In many *NIX OSes (including Linux), system calls are interrupt based. The program puts the arguments to the system call in the registers (EAX, EBX, ECX, EDX, etc..), and calls interrupt 0x80. The kernel has already set the IDT to contain an interrupt handler on 0x80, which is called when it receives interrupt 0x80. The kernel then reads the arguments and invokes a kernel function accordingly. It may store a return in EAX/EBX. System calls have largely been replaced by the sysenter
and sysexit
(or syscall
and sysret
on AMD) instructions, which allow for faster entry into ring 0.

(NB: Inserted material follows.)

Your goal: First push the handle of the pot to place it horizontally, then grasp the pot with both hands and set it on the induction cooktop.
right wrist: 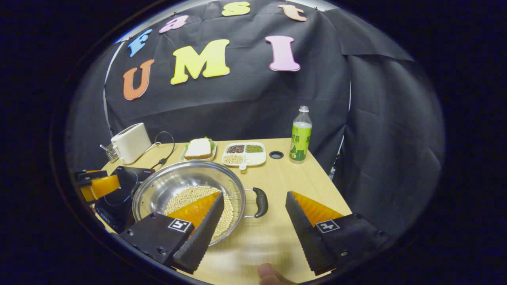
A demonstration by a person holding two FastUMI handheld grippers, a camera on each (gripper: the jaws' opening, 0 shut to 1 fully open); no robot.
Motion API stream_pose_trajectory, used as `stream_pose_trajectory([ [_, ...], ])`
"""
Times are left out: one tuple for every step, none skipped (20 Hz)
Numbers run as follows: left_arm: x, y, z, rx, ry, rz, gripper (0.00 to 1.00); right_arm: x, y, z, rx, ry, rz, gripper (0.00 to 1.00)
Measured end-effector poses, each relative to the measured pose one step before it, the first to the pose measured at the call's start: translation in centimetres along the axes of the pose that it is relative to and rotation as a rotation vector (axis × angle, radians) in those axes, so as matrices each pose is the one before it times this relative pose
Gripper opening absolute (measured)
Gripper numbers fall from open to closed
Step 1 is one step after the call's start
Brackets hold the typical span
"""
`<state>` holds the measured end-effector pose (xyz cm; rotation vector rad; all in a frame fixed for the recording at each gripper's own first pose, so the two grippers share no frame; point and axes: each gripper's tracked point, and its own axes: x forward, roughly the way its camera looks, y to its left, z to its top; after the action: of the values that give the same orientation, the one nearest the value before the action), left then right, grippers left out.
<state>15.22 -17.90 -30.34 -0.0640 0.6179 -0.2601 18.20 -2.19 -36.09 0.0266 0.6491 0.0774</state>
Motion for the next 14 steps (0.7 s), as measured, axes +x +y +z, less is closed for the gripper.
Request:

This interrupt could have a different meaning in a different OS. Be sure to check its documentation.
As mentioned, it causes control to jump to interrupt vector 0x80. In practice what this means (at least under Linux) is that a system call is invoked; the exact system call and arguments are defined by the contents of the registers. For example, exit() can be invoked by setting %eax to 1 followed by 'int 0x80'.
int is nothing but an interruption i.e the processor will put its current execution to hold.
0x80 is nothing but a system call or the kernel call. i.e the system function will be executed.
To be specific 0x80 represents rt_sigtimedwait/init_module/restart_sys it varies from architecture to architecture.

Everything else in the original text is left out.